Items from a dataset
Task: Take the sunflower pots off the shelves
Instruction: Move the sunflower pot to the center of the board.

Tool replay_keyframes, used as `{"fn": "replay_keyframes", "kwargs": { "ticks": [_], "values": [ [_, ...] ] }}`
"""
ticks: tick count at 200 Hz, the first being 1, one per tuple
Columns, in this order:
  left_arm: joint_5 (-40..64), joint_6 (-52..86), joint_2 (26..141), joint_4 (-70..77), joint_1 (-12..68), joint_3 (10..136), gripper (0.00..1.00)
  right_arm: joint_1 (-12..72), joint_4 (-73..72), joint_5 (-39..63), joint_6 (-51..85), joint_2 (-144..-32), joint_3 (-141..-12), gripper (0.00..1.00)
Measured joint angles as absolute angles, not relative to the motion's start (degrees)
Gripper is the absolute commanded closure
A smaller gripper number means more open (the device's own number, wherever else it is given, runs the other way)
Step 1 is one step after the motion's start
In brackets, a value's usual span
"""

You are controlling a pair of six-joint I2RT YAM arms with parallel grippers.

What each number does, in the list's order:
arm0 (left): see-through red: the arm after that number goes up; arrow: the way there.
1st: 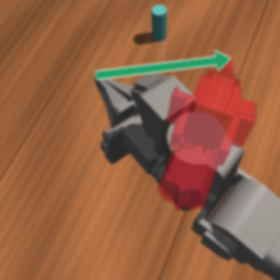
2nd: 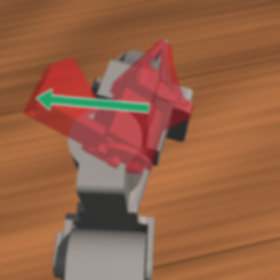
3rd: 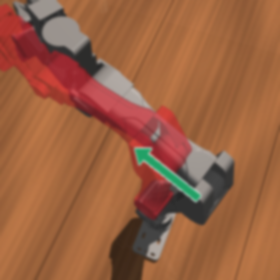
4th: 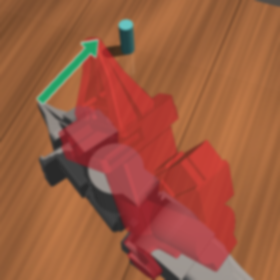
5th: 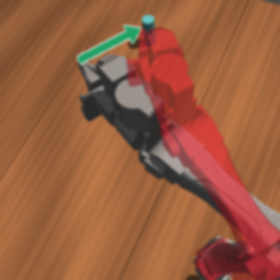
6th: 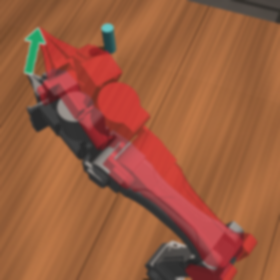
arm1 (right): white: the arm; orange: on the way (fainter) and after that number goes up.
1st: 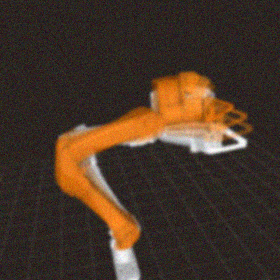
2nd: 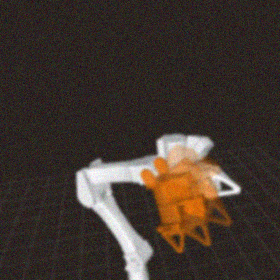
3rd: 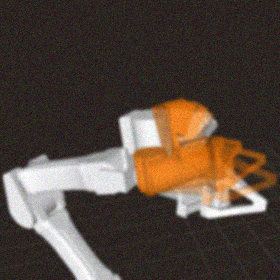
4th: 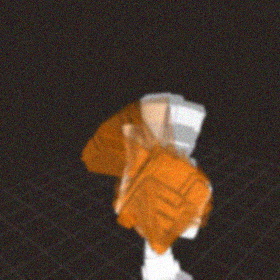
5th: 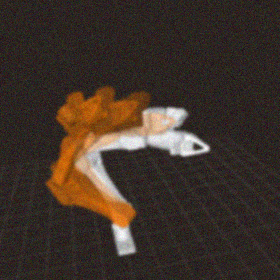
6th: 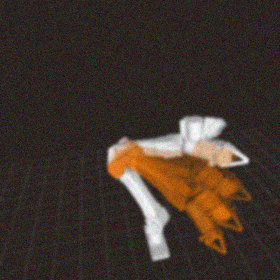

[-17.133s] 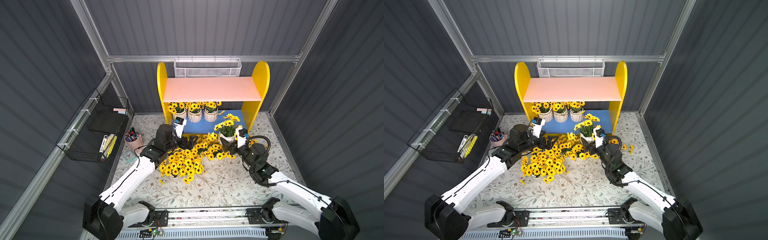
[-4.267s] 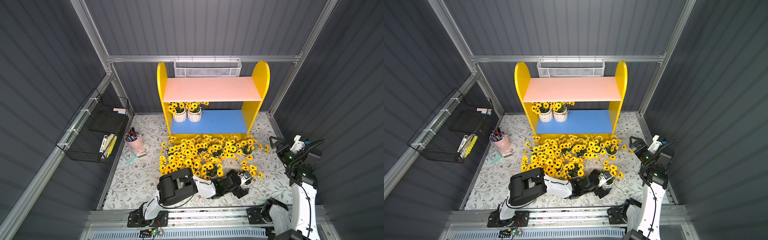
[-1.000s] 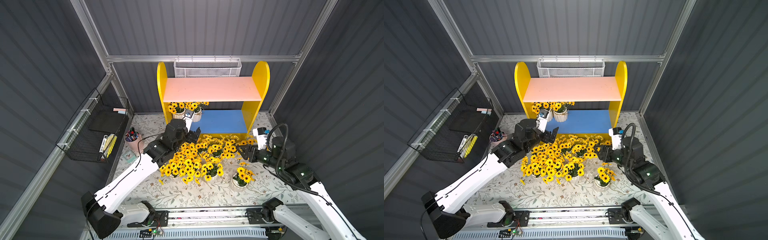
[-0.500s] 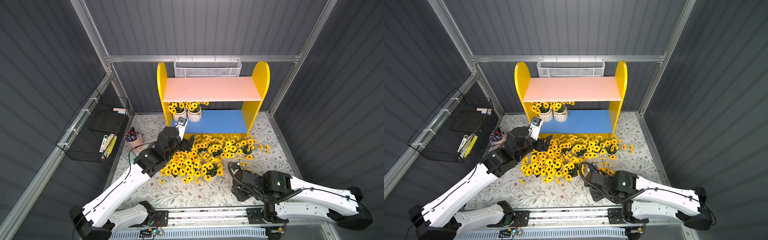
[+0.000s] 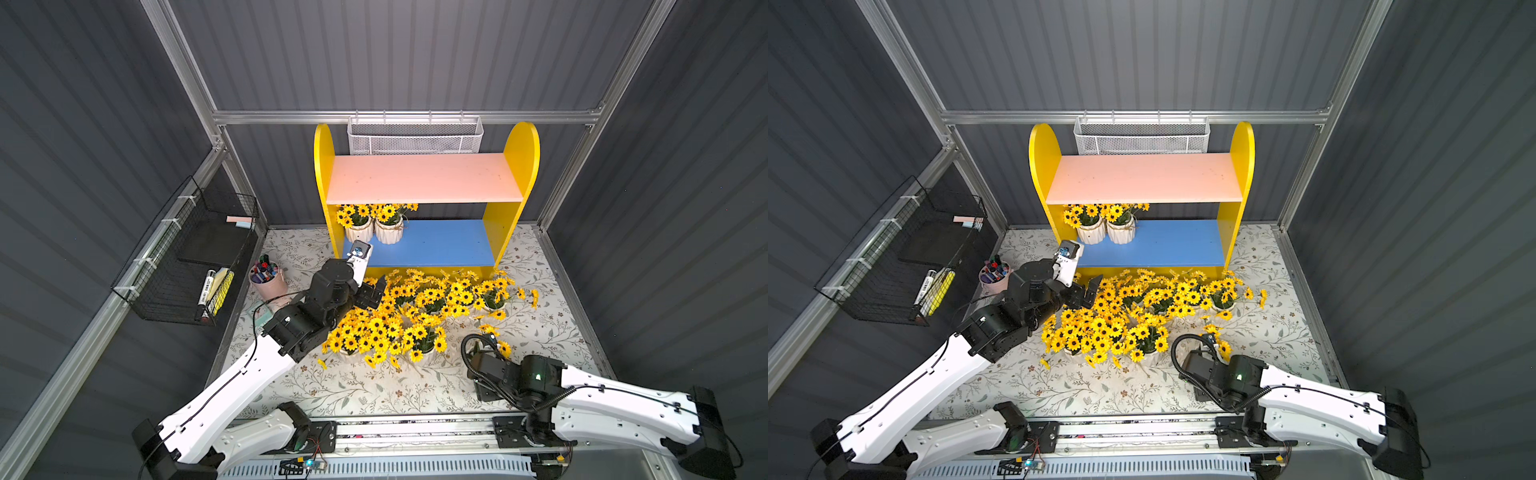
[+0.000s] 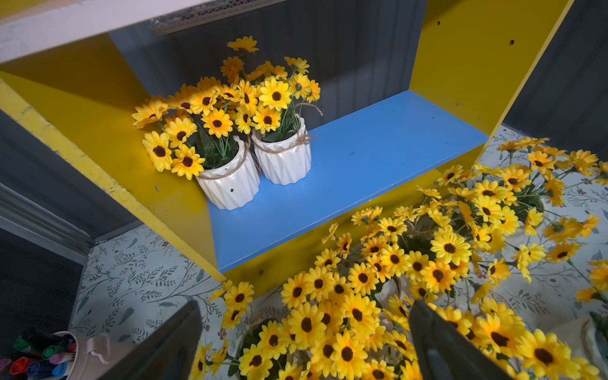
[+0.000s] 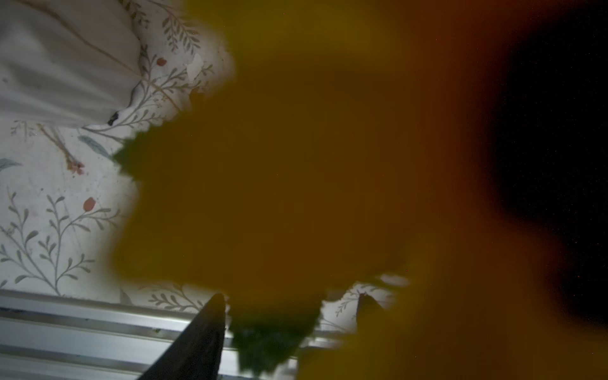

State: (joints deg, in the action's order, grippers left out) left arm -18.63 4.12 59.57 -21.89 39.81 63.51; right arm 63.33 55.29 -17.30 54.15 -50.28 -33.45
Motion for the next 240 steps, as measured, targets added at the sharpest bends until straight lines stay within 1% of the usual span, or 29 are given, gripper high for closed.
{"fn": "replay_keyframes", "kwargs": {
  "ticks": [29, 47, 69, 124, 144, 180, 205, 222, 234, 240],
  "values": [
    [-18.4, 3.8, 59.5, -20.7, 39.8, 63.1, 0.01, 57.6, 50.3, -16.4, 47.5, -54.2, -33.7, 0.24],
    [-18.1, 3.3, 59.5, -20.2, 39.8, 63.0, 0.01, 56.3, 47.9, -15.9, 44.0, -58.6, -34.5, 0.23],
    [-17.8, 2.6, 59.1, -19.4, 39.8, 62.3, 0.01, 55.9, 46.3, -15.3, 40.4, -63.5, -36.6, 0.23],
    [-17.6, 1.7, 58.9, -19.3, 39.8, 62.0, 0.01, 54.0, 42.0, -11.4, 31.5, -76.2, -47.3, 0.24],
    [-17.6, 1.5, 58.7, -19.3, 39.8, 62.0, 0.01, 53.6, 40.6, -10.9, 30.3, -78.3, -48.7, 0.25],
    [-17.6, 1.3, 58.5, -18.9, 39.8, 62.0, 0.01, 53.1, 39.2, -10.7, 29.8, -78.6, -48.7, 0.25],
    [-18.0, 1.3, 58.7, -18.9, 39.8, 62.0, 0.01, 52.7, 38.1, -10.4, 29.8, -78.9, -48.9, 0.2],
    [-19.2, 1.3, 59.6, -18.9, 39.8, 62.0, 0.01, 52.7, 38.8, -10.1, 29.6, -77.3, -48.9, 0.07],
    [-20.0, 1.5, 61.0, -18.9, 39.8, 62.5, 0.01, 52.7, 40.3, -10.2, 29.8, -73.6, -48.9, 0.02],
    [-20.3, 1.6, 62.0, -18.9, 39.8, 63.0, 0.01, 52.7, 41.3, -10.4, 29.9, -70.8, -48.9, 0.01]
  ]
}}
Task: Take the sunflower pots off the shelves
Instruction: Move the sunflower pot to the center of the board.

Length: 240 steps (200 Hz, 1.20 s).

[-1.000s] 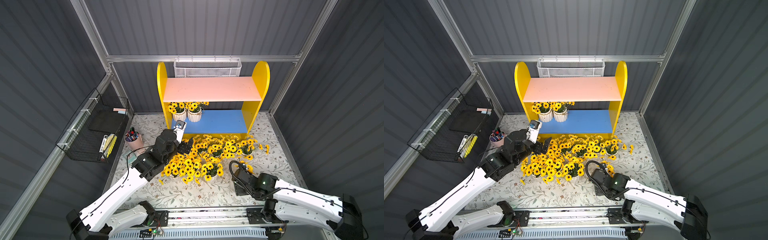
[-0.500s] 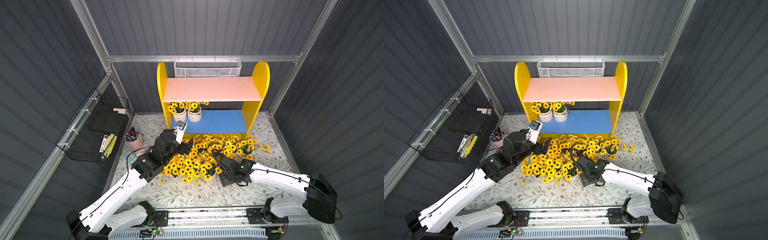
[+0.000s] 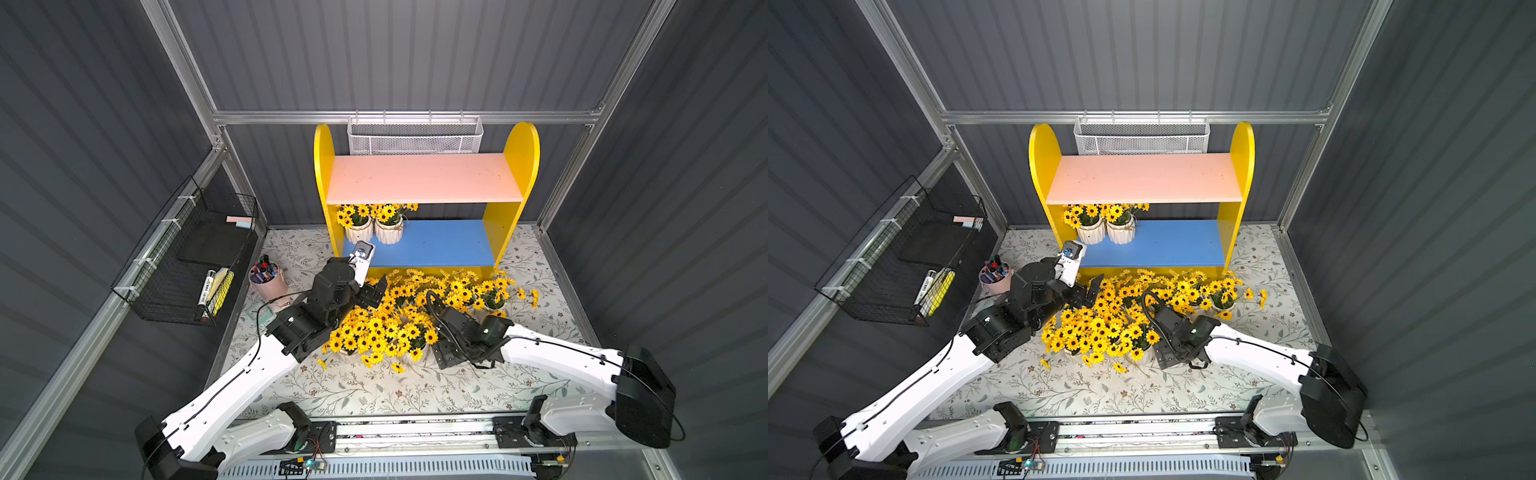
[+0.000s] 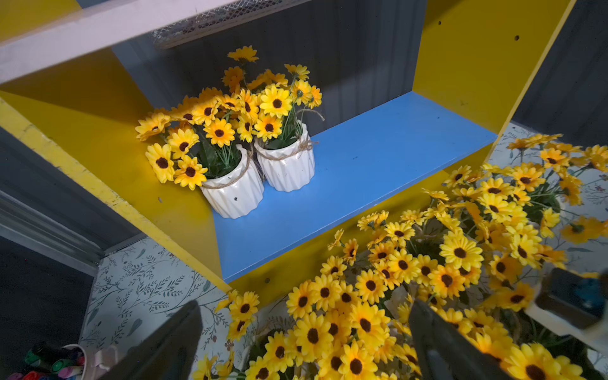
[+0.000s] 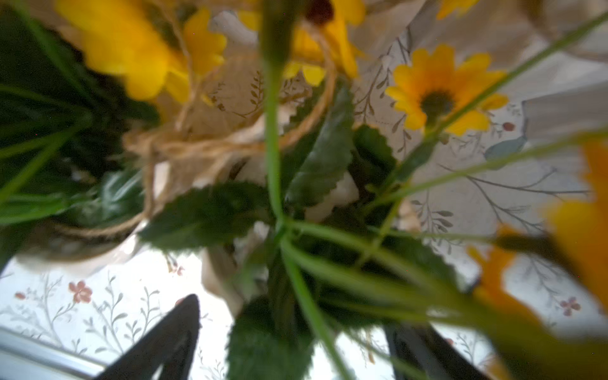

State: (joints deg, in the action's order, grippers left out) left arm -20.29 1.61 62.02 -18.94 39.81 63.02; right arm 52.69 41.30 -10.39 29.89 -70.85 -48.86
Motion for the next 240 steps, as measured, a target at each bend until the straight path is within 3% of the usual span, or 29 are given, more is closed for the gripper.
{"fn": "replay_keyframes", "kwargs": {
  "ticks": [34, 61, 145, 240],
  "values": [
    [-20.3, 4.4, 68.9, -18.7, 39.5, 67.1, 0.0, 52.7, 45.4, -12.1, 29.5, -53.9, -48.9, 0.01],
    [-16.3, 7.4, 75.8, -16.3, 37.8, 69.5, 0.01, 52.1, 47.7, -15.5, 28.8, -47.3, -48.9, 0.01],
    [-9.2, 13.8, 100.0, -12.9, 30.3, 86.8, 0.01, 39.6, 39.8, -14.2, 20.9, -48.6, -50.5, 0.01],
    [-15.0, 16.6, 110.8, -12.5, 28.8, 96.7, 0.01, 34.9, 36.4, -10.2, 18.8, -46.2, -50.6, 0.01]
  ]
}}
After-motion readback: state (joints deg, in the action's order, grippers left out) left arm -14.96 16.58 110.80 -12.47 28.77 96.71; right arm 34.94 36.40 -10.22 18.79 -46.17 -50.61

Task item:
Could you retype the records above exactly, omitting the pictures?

Result of this exercise:
Task: Take the sunflower pots off the shelves
Instruction: Move the sunflower pot to the center of the board.

Tool replay_keyframes, used as `{"fn": "replay_keyframes", "kwargs": { "ticks": [_], "values": [ [_, ...] ] }}`
"""
ticks: tick count at 200 Hz, the first being 1, one per tuple
Columns, in this order:
  left_arm: joint_5 (-40..64), joint_6 (-52..86), joint_2 (26..141), joint_4 (-70..77), joint_1 (-12..68), joint_3 (10..136), gripper (0.00..1.00)
  right_arm: joint_1 (-12..72), joint_4 (-73..72), joint_5 (-39..63), joint_6 (-51..85), joint_2 (-144..-32), joint_3 (-141..-12), gripper (0.00..1.00)
Measured joint angles as absolute angles, not relative to the motion's start (degrees)
Gripper is the absolute commanded closure
A smaller gripper number means more open (the device's own number, wherever else it is given, runs the other way)
Step 1 is one step after the motion's start
In brackets, a value's usual span
"""

You are controlling a pair of six-joint I2RT YAM arms with parallel grippers.

What each number does, in the list's order:
arm0 (left): see-through red: the arm after that number goes up; arrow: the way there.
1st: 
2nd: 
3rd: 
4th: 
5th: 
6th: 
arm1 (right): white: the arm; orange: on the way (fainter) and after that number goes up.
1st: 
2nd: 
3rd: 
4th: 
5th: 
6th: 

[-17.133s] 
[-4.267s] 
[-1.000s] 
[-0.500s] 
[+0.000s] 
[+0.000s] 
[+0.000s] 

State: (joints deg, in the action's order, grippers left out) left arm -18.63 4.12 59.57 -21.89 39.81 63.51; right arm 63.33 55.29 -17.30 54.15 -50.28 -33.45
Motion for the next 240 steps, as measured, targets added at the sharpest bends until straight lines stay within 1% of the usual span, or 29 are given, gripper high for closed.
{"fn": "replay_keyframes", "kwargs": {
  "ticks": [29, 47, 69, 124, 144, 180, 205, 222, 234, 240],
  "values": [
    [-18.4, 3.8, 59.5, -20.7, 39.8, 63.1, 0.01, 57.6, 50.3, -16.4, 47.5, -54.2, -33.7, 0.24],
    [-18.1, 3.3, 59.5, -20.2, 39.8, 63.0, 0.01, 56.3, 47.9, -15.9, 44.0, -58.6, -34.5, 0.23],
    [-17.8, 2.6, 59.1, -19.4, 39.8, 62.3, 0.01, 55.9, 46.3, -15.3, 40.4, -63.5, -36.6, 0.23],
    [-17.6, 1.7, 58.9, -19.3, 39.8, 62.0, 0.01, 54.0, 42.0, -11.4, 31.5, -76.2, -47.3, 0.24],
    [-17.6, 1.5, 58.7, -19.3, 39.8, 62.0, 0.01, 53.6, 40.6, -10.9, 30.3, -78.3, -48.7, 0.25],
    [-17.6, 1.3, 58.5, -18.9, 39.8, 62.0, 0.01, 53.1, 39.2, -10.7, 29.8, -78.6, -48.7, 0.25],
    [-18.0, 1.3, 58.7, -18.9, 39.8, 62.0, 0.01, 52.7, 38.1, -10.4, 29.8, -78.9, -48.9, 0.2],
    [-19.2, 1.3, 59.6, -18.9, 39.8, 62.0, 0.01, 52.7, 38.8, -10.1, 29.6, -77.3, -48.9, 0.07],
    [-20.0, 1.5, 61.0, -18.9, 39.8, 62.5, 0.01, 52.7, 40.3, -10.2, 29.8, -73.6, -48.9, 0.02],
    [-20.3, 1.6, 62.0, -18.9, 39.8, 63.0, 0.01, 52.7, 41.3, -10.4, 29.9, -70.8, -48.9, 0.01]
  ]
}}
Task: Take the sunflower pots off the shelves
Instruction: Move the sunflower pot to the center of the board.

Length: 240 steps (200 Hz, 1.20 s).

[-1.000s] 
[-0.500s] 
[+0.000s] 
[+0.000s] 
[+0.000s] 

State: (joints deg, in the action's order, grippers left out) left arm -20.29 1.61 62.02 -18.94 39.81 63.02; right arm 52.69 41.30 -10.39 29.89 -70.85 -48.86
Motion for the next 240 steps, as measured, a target at each bend until the straight path is within 3% of the usual span, or 29 are given, more is closed for the gripper.
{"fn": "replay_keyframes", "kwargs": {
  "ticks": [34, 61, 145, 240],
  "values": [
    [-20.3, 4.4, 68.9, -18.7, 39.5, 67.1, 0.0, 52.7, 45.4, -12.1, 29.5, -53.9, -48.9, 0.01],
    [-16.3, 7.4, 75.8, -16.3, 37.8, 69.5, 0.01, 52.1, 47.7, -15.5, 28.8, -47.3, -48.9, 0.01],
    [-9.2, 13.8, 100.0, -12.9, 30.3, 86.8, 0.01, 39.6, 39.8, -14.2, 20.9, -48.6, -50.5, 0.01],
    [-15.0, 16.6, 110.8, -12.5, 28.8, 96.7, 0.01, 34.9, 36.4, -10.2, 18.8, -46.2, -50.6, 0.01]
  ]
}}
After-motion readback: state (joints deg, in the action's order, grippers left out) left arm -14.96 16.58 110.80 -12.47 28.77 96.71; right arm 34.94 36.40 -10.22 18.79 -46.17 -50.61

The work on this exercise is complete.